This is inspired by a comment from Scali in the "need help with stacks" thread. He observes - correctly, AFAIK - that code using "aam" and "aad" and the like is very slow. Okay, but "how slow?" (preliminary indications are "a lot"!). I've gotten some "funny" answers (IMO) trying to investigate similar things. For example, a "short" way to convert a nybble to a hex digit involves "das". I know it's "slow", but how bad? Putting it into my "timing harness", it jumps around all over the place! Initially, I was investigating push/pop vs mov on a K6-300. push/pop was faster (slightly, I don't recall the numbers). On a K6-2-500, it was reported that mov was twice as fast. My current P-IV (yeah, I know) shows mov faster, as expected, but it seems to matter how many times you do it! That isn't too unexpected, I guess... but "more is faster" sure is!

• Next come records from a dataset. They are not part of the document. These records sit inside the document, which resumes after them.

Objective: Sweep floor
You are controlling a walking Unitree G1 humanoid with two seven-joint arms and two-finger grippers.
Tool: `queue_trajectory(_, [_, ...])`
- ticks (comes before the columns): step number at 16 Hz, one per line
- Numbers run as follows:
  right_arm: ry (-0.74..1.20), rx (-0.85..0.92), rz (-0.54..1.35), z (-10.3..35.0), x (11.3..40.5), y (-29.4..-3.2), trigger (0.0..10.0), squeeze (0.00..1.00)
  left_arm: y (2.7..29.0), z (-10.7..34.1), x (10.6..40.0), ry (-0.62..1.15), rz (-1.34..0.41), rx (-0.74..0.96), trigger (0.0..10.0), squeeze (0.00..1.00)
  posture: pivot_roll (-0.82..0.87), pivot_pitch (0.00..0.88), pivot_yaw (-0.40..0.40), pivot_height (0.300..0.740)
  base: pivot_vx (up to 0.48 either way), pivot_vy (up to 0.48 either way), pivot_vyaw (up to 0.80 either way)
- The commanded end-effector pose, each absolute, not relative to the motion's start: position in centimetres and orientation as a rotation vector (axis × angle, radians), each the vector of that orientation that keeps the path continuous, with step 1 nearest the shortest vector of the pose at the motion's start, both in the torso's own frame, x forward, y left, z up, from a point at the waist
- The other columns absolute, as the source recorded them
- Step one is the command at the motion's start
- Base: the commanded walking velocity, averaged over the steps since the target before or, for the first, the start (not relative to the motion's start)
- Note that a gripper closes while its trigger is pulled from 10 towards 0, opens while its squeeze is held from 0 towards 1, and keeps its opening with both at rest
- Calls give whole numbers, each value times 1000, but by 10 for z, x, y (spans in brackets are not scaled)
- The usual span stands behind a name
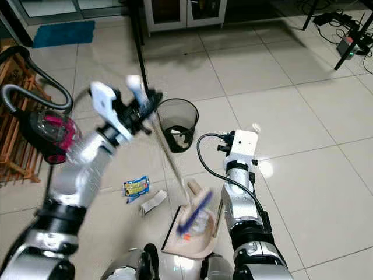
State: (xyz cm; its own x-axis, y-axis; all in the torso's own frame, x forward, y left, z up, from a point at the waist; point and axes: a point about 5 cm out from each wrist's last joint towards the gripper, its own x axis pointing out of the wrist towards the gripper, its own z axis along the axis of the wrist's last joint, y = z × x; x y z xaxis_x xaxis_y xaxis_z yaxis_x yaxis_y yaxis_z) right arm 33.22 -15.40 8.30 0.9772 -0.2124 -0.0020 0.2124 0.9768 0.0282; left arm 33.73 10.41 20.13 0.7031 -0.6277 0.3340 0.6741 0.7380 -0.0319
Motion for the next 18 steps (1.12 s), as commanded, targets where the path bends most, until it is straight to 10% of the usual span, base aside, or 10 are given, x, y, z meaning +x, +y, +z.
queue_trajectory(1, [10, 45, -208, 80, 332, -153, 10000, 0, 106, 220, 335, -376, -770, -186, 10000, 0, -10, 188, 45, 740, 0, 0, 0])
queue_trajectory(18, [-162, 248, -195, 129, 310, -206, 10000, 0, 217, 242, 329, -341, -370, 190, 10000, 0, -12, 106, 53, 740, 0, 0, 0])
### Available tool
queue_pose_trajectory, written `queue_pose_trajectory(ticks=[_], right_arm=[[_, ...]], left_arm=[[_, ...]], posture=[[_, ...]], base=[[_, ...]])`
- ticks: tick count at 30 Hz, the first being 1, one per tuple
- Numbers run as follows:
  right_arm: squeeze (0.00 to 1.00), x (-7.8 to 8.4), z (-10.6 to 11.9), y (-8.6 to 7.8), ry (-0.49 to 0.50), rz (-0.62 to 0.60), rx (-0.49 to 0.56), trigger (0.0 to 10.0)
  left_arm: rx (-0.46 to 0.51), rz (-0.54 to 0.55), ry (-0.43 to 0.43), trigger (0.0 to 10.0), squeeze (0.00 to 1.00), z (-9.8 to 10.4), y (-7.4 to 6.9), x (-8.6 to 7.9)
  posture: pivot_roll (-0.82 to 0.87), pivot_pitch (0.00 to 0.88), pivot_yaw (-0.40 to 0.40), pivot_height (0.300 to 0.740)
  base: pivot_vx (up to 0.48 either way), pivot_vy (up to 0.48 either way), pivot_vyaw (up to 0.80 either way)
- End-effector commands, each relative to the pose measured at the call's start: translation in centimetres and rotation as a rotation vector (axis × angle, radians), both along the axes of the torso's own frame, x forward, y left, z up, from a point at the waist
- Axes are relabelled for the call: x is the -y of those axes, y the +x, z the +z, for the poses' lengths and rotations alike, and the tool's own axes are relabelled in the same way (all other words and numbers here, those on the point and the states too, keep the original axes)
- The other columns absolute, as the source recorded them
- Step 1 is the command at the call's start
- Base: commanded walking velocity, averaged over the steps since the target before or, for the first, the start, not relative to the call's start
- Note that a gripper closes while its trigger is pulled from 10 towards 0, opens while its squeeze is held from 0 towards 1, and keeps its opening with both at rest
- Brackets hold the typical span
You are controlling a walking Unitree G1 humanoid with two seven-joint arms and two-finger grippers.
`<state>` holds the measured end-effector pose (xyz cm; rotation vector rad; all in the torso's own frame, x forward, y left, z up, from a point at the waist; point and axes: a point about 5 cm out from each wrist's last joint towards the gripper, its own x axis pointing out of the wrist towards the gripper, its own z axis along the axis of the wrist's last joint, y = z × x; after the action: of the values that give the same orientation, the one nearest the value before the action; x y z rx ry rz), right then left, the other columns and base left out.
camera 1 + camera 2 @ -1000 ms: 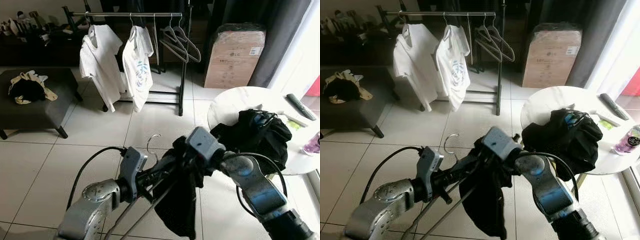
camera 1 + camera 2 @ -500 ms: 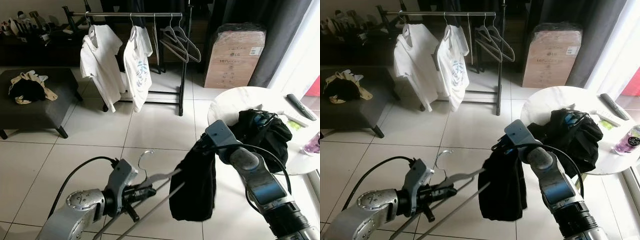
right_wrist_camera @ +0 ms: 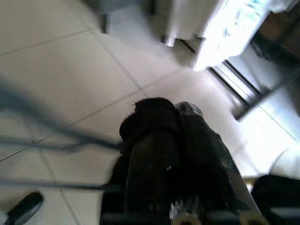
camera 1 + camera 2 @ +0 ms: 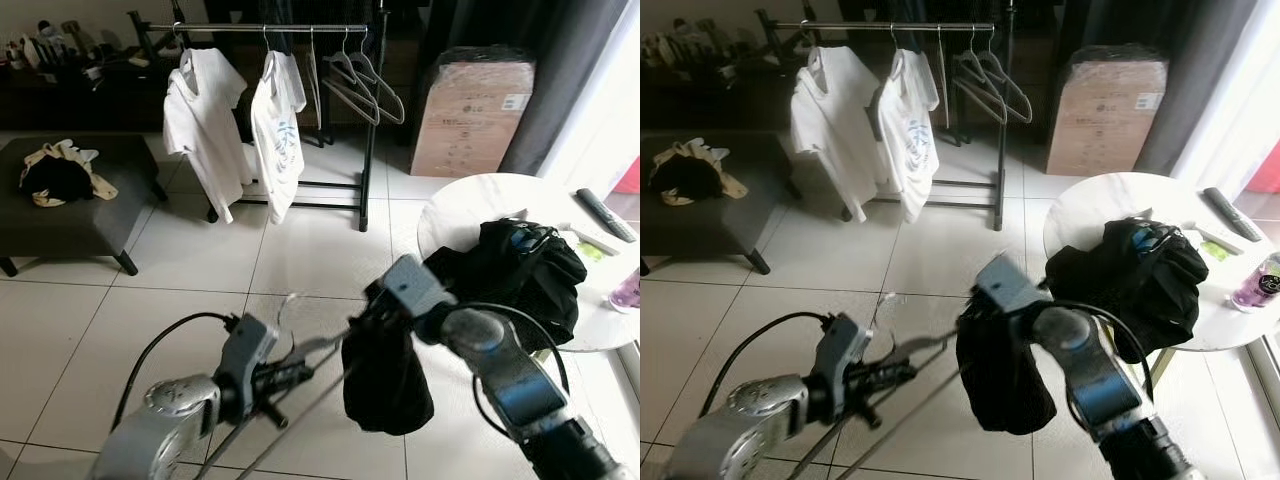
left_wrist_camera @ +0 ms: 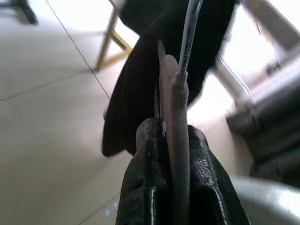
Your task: Hang hanger
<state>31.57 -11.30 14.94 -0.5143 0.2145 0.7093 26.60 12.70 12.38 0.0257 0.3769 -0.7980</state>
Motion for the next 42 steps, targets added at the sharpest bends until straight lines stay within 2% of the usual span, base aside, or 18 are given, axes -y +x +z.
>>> queue_pose_trajectory(ticks=[1, 4, 10, 12, 13, 14, 16, 18, 20, 24, 25, 28, 32, 36, 39, 42], right_arm=[[0.00, -0.5, 0.8, -0.9, 0.007, 0.093, -0.001, 10.0], [0.00, -0.4, 1.0, -1.8, -0.020, 0.182, -0.024, 10.0], [0.00, -0.4, 1.7, -2.6, -0.009, 0.251, -0.031, 10.0], [0.00, -1.7, 3.2, -3.8, 0.094, 0.367, -0.011, 10.0], [0.00, -1.7, 3.2, -3.8, 0.094, 0.367, -0.011, 10.0], [0.00, -2.5, 3.8, -4.8, 0.145, 0.449, -0.022, 10.0], [0.00, -3.2, 4.3, -5.9, 0.179, 0.537, -0.038, 10.0], [0.00, -3.3, 4.3, -6.2, 0.177, 0.555, -0.044, 10.0], [0.00, -3.0, 4.0, -5.9, 0.160, 0.526, -0.040, 10.0], [0.00, -2.5, 3.6, -5.2, 0.139, 0.468, -0.042, 10.0], [0.00, -2.4, 3.5, -5.4, 0.133, 0.478, -0.056, 10.0], [0.00, -2.5, 3.5, -5.7, 0.135, 0.502, -0.066, 10.0], [0.00, -2.5, 3.4, -5.7, 0.130, 0.491, -0.064, 10.0], [0.00, -2.3, 2.8, -5.2, 0.079, 0.447, -0.054, 10.0], [0.00, -1.8, 2.2, -4.4, 0.037, 0.379, -0.049, 10.0], [0.00, -1.7, 2.1, -4.4, 0.030, 0.372, -0.051, 10.0]], left_arm=[[0.056, 0.031, -0.026, 10.0, 0.00, 1.0, 0.6, 0.0], [0.065, -0.005, -0.045, 10.0, 0.00, 1.1, 0.6, 0.7], [0.077, -0.033, -0.063, 10.0, 0.00, 1.2, 0.5, 1.7], [0.094, -0.009, -0.067, 10.0, 0.00, 1.3, 0.8, 2.0], [0.094, -0.009, -0.067, 10.0, 0.00, 1.3, 0.8, 2.0], [0.112, 0.017, -0.068, 10.0, 0.00, 1.4, 1.1, 2.0], [0.139, 0.064, -0.075, 10.0, 0.00, 1.7, 1.5, 2.0], [0.153, 0.089, -0.080, 10.0, 0.00, 1.8, 1.8, 1.9], [0.201, 0.198, -0.108, 10.0, 0.00, 2.5, 2.8, 1.6], [0.227, 0.271, -0.136, 10.0, 0.00, 3.0, 3.4, 1.3], [0.250, 0.336, -0.148, 10.0, 0.00, 3.3, 3.8, 1.0], [0.264, 0.405, -0.147, 10.0, 0.00, 3.4, 4.2, 0.7], [0.271, 0.426, -0.137, 10.0, 0.00, 3.3, 4.3, 0.6], [0.272, 0.417, -0.141, 10.0, 0.00, 3.2, 4.3, 0.8], [0.298, 0.424, -0.178, 10.0, 0.00, 3.6, 4.2, 0.8], [0.325, 0.448, -0.199, 10.0, 0.00, 4.0, 4.3, 0.7]], posture=[[0.01, 0.185, 0.006, 0.740], [0.00, 0.184, 0.006, 0.740], [0.00, 0.186, 0.007, 0.740], [0.00, 0.186, 0.008, 0.740], [0.00, 0.186, 0.008, 0.740], [0.00, 0.186, 0.008, 0.740], [0.00, 0.186, 0.009, 0.740], [0.00, 0.186, 0.010, 0.740], [0.00, 0.185, 0.009, 0.740], [0.00, 0.186, 0.009, 0.740], [0.00, 0.185, 0.008, 0.740], [0.00, 0.185, 0.009, 0.740], [0.00, 0.187, 0.011, 0.740], [0.00, 0.187, 0.011, 0.740], [0.00, 0.186, 0.011, 0.740], [0.00, 0.187, 0.011, 0.740]], base=[[0.000, 0.000, 0.00], [0.000, 0.000, 0.00], [0.000, 0.000, 0.00], [0.000, 0.000, 0.00], [0.000, 0.000, 0.00], [0.000, 0.000, 0.00], [0.000, 0.000, 0.00], [0.000, 0.000, 0.00], [0.000, 0.000, 0.00], [0.000, 0.000, 0.00], [0.000, 0.000, 0.00], [0.000, 0.000, 0.00], [0.000, 0.000, 0.00], [0.000, 0.000, 0.00], [0.000, 0.000, 0.00], [0.000, 0.000, 0.00]])
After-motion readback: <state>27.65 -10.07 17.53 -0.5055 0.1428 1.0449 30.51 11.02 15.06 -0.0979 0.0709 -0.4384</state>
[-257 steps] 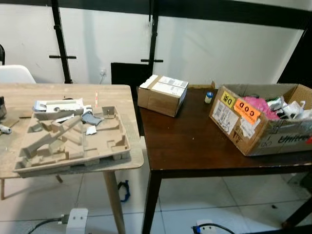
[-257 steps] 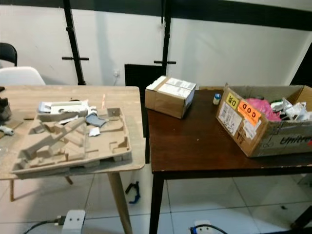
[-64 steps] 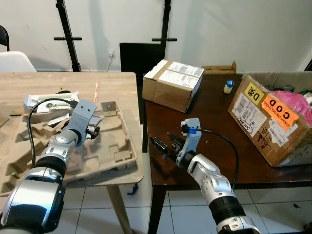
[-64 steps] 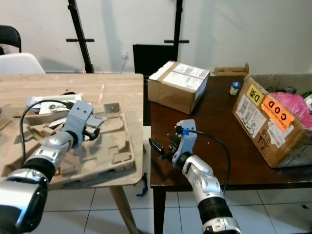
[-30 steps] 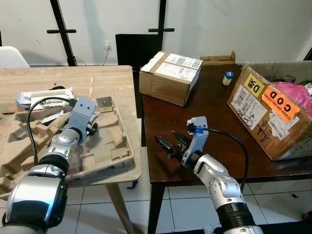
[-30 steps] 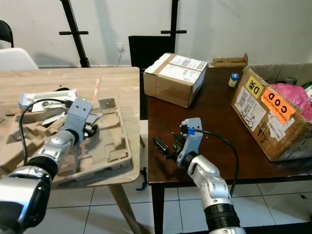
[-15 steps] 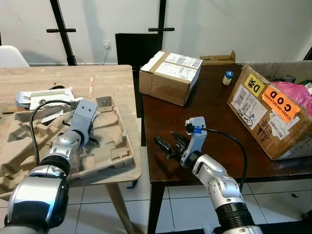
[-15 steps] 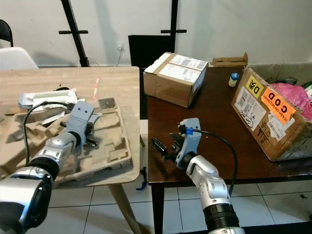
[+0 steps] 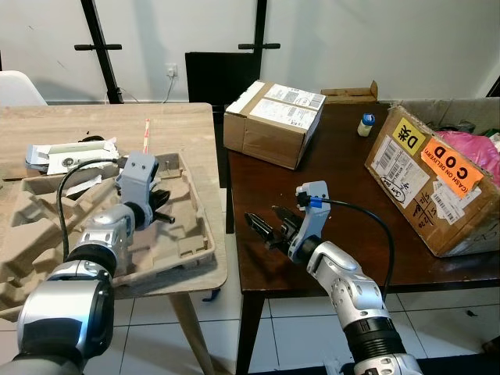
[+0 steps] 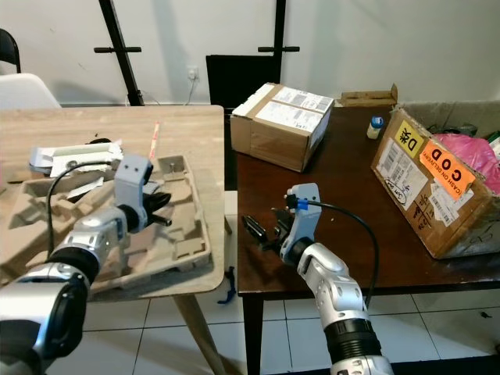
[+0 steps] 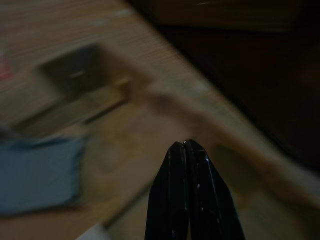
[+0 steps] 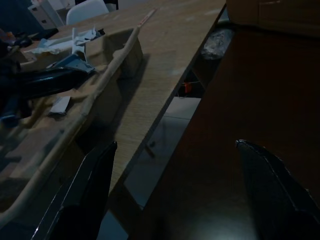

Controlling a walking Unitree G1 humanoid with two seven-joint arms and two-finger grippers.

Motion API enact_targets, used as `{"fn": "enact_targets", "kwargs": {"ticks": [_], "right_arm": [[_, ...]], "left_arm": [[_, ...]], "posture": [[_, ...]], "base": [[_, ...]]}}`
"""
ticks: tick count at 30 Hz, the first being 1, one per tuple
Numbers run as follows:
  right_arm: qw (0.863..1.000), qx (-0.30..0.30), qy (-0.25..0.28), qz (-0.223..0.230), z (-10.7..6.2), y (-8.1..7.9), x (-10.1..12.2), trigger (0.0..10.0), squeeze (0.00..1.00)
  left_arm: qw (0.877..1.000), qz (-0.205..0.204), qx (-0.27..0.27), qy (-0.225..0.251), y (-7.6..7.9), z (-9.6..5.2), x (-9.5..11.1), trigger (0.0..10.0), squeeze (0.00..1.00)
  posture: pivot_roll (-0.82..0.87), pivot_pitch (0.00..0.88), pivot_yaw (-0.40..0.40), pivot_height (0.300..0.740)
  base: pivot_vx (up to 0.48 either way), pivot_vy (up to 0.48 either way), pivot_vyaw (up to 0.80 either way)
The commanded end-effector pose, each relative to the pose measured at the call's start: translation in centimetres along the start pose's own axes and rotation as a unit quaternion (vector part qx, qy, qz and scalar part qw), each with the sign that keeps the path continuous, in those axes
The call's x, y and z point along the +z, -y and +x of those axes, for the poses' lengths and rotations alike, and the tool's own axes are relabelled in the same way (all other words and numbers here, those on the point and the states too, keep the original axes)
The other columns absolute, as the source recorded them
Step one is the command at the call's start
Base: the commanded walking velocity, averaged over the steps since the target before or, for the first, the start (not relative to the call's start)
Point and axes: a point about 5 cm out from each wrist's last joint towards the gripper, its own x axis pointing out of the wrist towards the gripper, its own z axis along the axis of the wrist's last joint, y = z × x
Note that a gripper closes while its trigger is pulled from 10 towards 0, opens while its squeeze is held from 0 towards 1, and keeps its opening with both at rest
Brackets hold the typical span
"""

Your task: Picking trash to rubbish bin

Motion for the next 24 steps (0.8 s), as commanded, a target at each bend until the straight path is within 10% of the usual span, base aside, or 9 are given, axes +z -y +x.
{"fn": "enact_targets", "kwargs": {"ticks": [1,3,4,5,9,13,24], "right_arm": [[1.0,0.006,0.003,0.0,0.2,-0.1,0.0,10.0,0.0],[1.0,0.007,0.005,-0.001,0.2,0.0,0.1,10.0,0.0],[1.0,0.008,0.005,-0.002,0.3,0.1,0.2,10.0,0.0],[1.0,0.011,0.005,-0.005,0.4,0.2,0.3,10.0,0.0],[1.0,0.013,0.004,-0.008,0.4,0.4,0.4,10.0,0.0],[1.0,0.017,0.001,-0.012,0.3,0.6,0.3,10.0,0.0],[1.0,0.025,0.003,-0.014,0.5,0.4,0.2,10.0,0.0]], "left_arm": [[0.996,0.033,-0.074,-0.038,1.0,0.0,-0.8,0.0,0.0],[0.99,0.062,-0.106,-0.066,1.3,-0.2,-1.5,0.0,0.0],[0.983,0.09,-0.132,-0.095,1.5,-0.5,-2.1,2.0,0.0],[0.97,0.115,-0.167,-0.131,1.6,-1.0,-3.0,10.0,0.0],[0.948,0.143,-0.214,-0.19,1.6,-2.0,-4.4,10.0,0.0],[0.896,0.156,-0.288,-0.3,1.1,-4.5,-7.0,10.0,0.0],[0.878,0.119,-0.387,-0.255,3.0,-4.7,-3.5,10.0,0.0]], "posture": [[0.01,0.183,-0.018,0.74],[0.01,0.18,-0.021,0.74],[0.02,0.168,-0.025,0.74],[0.02,0.156,-0.033,0.74],[0.03,0.15,-0.042,0.74],[0.05,0.139,-0.053,0.74],[0.05,0.136,-0.052,0.74]], "base": [[0.0,0.0,0.0],[0.0,0.0,0.0],[0.0,0.0,0.0],[0.0,0.0,0.0],[0.0,0.0,0.0],[0.0,0.0,0.0],[0.0,0.0,0.0]]}}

I'll attach the entire thing - Linux-specific, and uses "-f bin", no linker... if there's any interest, I can try to come up with a more "portable" version - but here's the meat of it:

    xor eax, eax
    push edx
    push eax

; code to time

;times REPT_COUNT mov eax, 0
;times REPT_COUNT xor eax, eax

;times REPT_COUNT dec eax
; times REPT_COUNT sub eax, byte 1

;push eax
;pop eax

;mov eax,
;mov , eax

;    das



    xor eax, eax
    pop ebx
    sub eax, ebx
    pop ecx
    sbb edx, ecx
    sub eax, THIS_EMPTY_LOOP
    sbb edx, 0

    mov edi, ascbuf
    call u64toda

; will need a suitable "printstring" and "exit" for 'doze

As the comments indicate, "THIS_EMPTY_LOOP" is defined to a number that mostly gives zero for the code with everything commented out, as shown. "REPT_COUNT" can be most conveniently defined on the command line...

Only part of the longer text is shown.